[...] Os pigmeus realizam, em textura polifônica, o princípio da música modal que leva, em última instância, à superação da melodia pelo pulso: aqui não temos temas, nem mais movimentos de melodia; em vez disso, uma harmonia de ritmos que resulta de uma intensa e impressionante saturação melódica. As vozes se sobrepõem segundo o sentido original do contraponto: ponto contra ponto, nota contra nota. [...] A polifonia das alturas e durações, unida à granulação dos timbres rebatidos da voz, leva a uma estranha vertigem de tristezalegria” (WISNIK, 1989: 86-87).

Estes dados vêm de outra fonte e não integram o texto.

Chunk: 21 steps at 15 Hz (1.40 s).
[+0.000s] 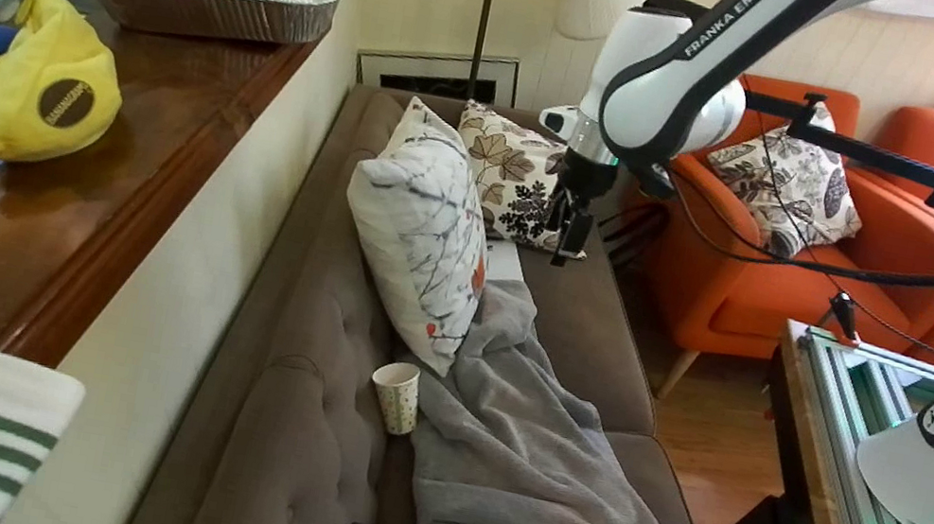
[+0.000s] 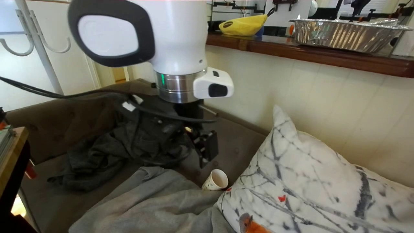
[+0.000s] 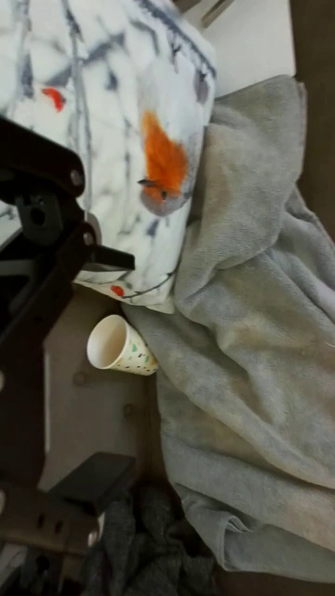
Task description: Put the cup on the countertop
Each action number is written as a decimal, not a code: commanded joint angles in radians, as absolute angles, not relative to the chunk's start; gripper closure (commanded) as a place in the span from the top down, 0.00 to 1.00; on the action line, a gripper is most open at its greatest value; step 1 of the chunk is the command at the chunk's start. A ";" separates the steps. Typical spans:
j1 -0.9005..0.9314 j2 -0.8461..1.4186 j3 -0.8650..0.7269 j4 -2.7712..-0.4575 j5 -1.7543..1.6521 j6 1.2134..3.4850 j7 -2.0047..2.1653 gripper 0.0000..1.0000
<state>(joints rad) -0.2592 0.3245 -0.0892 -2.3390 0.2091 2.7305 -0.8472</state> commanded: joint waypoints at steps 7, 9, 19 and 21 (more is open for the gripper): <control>-0.403 0.624 0.176 -2.068 0.313 2.728 -1.010 1.00; -0.403 0.698 0.193 -2.023 0.307 2.729 -1.006 1.00; -0.416 1.018 0.181 -1.644 0.284 2.547 -1.009 1.00; -0.435 1.095 0.214 -1.552 0.295 2.521 -1.041 1.00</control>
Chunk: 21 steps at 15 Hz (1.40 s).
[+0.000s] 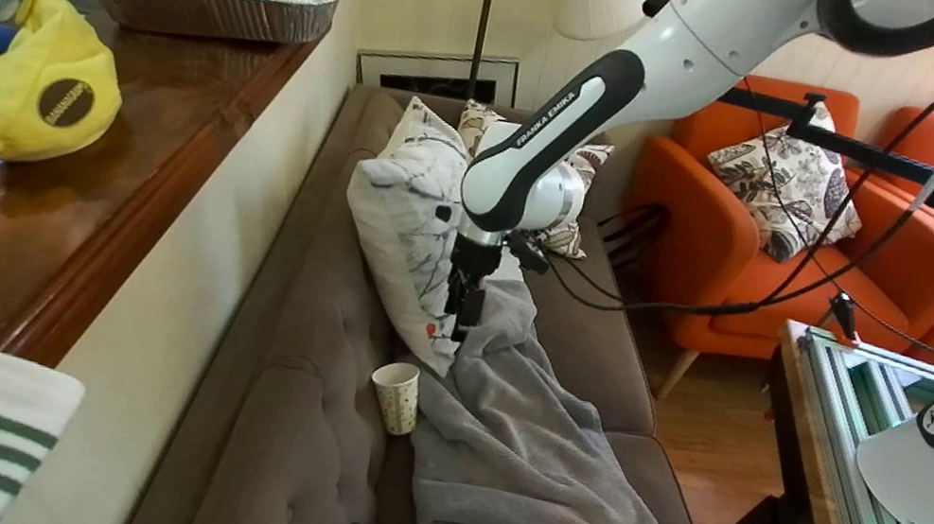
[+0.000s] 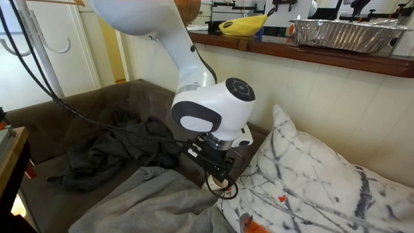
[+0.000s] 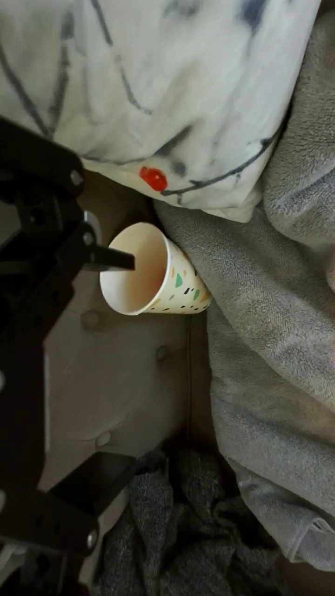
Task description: Put the cup on the countertop
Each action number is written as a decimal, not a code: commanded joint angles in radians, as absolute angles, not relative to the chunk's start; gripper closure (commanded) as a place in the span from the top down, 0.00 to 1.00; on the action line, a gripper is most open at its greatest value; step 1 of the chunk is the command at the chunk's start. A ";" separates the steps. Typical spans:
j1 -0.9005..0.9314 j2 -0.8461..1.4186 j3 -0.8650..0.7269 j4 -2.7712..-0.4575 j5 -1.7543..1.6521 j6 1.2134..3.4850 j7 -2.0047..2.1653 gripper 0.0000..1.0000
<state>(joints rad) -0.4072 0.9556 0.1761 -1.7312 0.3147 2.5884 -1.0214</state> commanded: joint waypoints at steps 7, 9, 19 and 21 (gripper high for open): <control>-0.390 1.196 0.219 -1.422 0.289 2.457 -1.025 1.00; -0.380 1.228 0.218 -1.381 0.285 2.450 -1.023 1.00; -0.320 1.351 0.203 -1.261 0.258 2.420 -0.986 1.00; -0.296 1.372 0.181 -1.237 0.243 2.421 -0.957 1.00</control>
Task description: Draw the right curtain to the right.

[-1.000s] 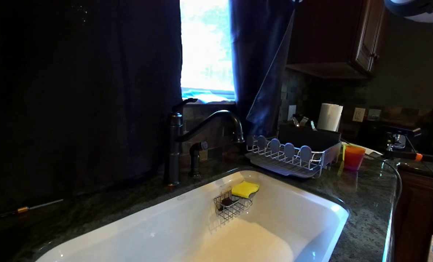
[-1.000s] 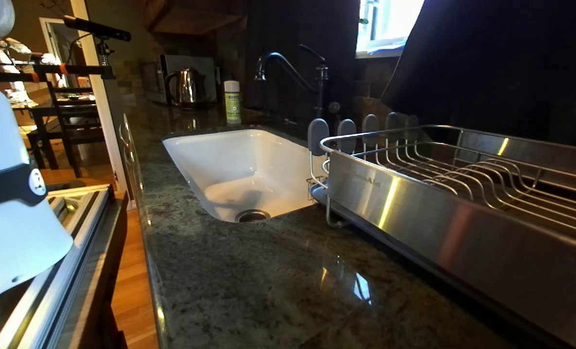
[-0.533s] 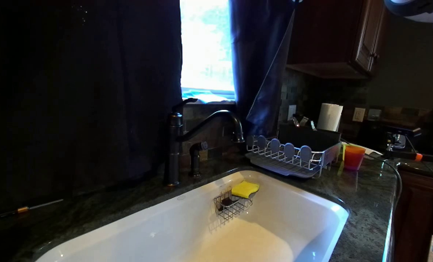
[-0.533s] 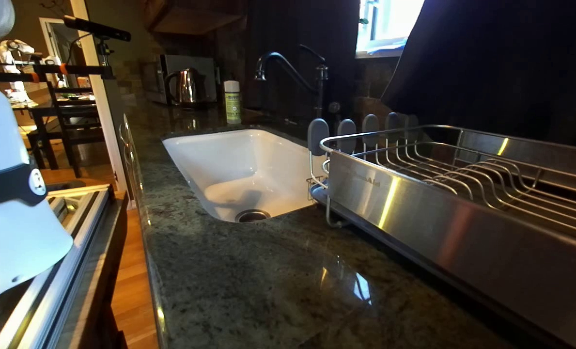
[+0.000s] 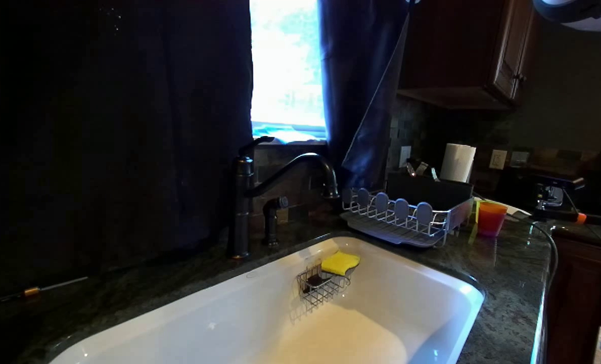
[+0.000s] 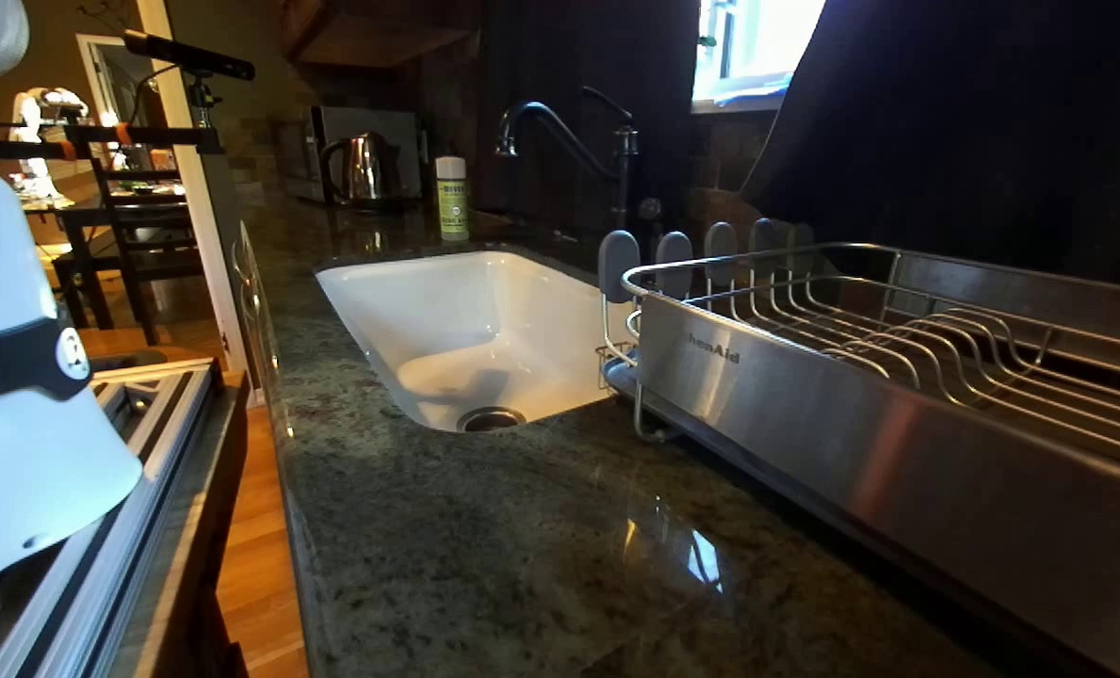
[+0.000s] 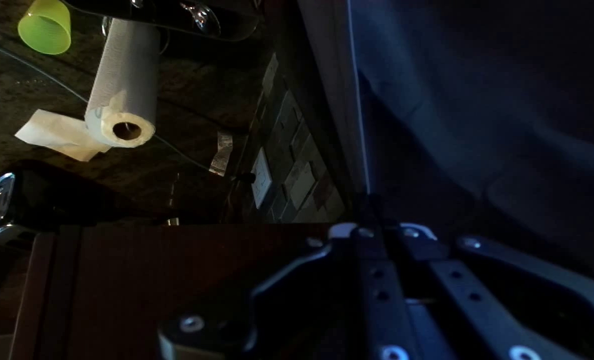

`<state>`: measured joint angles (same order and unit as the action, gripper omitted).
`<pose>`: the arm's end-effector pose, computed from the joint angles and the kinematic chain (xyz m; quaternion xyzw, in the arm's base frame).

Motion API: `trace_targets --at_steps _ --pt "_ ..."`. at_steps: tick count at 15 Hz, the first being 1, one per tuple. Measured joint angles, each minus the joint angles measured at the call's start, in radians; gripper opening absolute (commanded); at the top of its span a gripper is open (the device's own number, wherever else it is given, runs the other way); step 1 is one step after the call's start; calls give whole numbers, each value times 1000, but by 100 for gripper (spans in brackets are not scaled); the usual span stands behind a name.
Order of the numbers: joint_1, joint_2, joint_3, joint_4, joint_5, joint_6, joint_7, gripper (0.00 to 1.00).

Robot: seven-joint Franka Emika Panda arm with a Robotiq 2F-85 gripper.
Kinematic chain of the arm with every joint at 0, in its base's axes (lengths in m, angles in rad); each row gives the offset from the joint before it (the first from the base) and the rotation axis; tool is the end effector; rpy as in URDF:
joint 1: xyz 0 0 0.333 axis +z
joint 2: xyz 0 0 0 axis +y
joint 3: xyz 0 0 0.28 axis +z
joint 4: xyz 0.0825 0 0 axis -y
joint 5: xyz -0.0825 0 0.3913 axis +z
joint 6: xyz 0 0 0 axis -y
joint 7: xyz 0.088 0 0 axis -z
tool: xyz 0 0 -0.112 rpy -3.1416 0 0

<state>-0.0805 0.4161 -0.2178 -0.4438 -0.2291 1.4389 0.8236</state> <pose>0.5424 -0.1393 0.8359 0.7869 -0.5251 0.3180 0.0625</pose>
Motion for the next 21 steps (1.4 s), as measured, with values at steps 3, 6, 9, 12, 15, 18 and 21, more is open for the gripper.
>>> trace_targets --at_steps 3,6,9,12,15,18,21 --pt "0 0 0 0 0 0 0 2" --pt "0 0 0 0 0 0 0 1" --pt "-21 1 0 0 4 20 7 1" --pt "-104 3 2 0 76 71 19 1" --pt "-222 12 10 -5 190 129 23 1" --pt "-330 33 23 -13 306 184 58 1" --pt "-416 56 38 -13 402 236 136 1"
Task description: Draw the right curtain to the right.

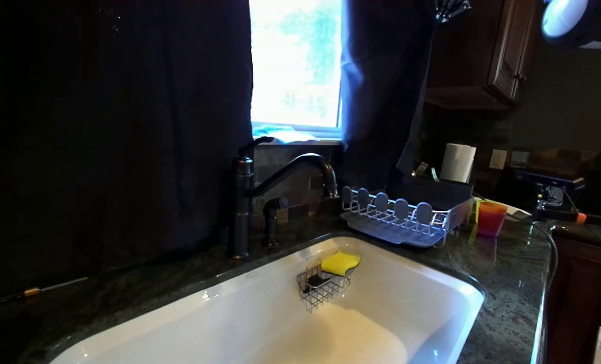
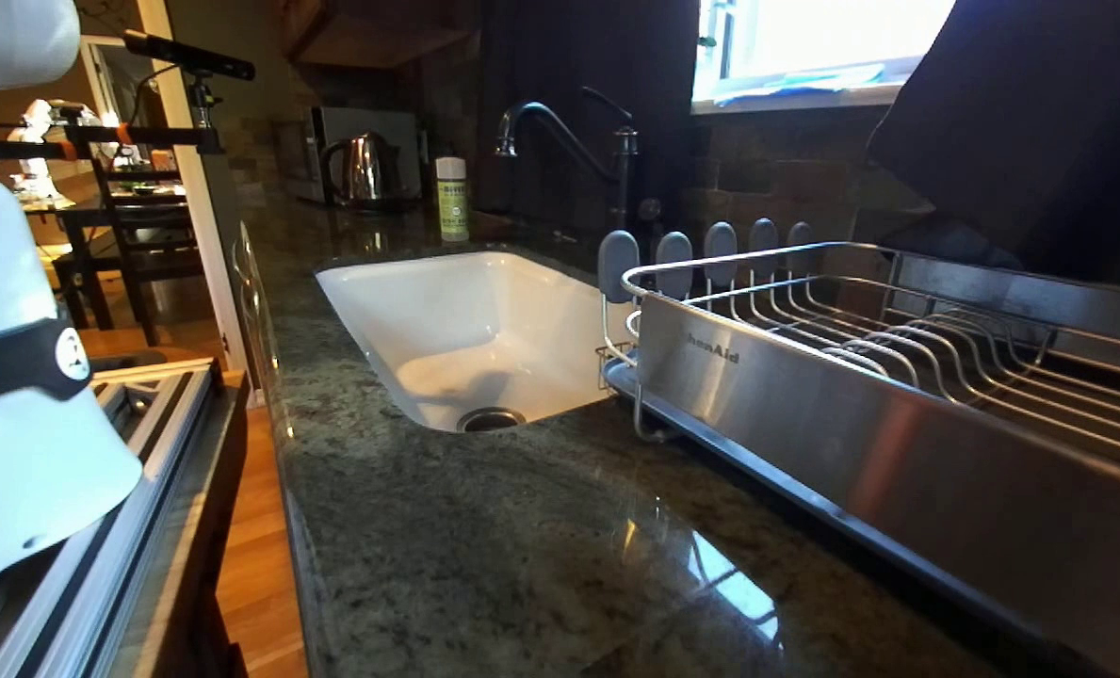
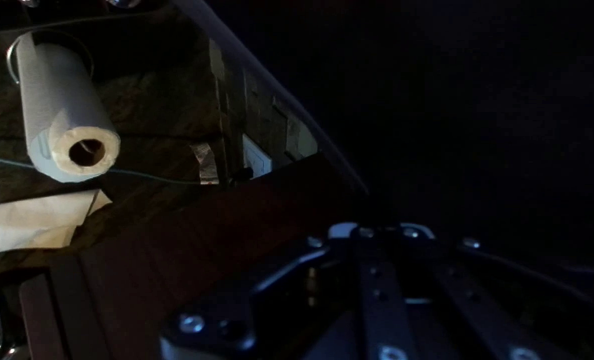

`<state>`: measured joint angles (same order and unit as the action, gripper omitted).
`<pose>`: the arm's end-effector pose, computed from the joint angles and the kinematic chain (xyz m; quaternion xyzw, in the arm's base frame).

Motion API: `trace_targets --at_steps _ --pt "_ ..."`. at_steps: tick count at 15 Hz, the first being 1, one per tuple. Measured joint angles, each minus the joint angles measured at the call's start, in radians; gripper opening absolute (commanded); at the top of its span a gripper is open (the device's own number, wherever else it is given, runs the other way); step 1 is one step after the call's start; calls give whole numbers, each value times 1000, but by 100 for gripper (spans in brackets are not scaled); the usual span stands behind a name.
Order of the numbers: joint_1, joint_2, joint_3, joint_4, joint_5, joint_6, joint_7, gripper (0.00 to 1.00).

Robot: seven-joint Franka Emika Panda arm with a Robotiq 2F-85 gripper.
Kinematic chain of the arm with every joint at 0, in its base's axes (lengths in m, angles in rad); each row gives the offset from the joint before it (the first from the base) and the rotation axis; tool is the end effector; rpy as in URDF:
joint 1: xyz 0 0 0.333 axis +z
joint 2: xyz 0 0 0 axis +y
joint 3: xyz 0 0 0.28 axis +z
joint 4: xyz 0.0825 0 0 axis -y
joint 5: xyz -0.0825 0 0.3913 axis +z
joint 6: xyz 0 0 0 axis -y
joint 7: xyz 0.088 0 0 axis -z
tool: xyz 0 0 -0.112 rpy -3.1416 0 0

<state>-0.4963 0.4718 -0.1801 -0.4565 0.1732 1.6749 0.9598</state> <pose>0.5113 -0.3213 0.8251 -0.6693 0.6455 -0.3541 0.1000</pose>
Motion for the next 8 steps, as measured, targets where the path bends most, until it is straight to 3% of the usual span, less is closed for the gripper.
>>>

Para os Pigmeus Baka, que habitam as florestas tropicais dos Camarões, do Gabão e do Congo, a música é uma metáfora da vida. Está presente em quase todas as ocasiões, dos rituais de cura aos de iniciação, das canções de caça aos jogos coletivos, do nascimento à morte. O dia-a-dia desses tradicionais nômades da África Central é sempre acompanhado por eventos e atitudes musicais.
Originalmente coletores e caçadores, eles vivem desde tempos imemoriais em simbiose com diversos grupos de agricultores Bantus.
Por várias razões, passam hoje por um processo contínuo de sedentarização. A audição é um dos sentidos mais apurados dos Baka. Comunicam-se na floresta a longas distâncias. São capazes de ler o mundo através da escuta.
Uma das manifestações simbólicas mais fascinantes dos Baka dos Camarões é o Tambor de Água. É um jogo em que mulheres e meninas literalmente “tocam o rio” com seu próprio corpo. Em grupo, elas entram no rio até a cintura e golpeiam com as mãos a superfície da água. Cada uma delas toca um padrão rítmico diferente formando uma textura rítmica sincopada, complexa.
É uma grande diversão. O som da percussão aquática dessas mulheres e crianças, junto com sua polifonia vocal e suas risadas, repercute floresta adentro. E por trás da aparente superfluidade dessa atividade lúdica, podemos perceber também como o brinquedo e o jogo perpassam os processos comunicativos; estão enfim entre as raízes da cultura humana. Como aponta o semioticista tcheco Ivan Bystrina, a “perda de um nexo reconhecível com as necessidades imediatas da sobrevivência, o seu l’art pour l’art que transvaloram estas atividades em fenômeno cultural, portanto em segunda realidade” (BYSTRINA apud BAITELLO JR., 1997: 56).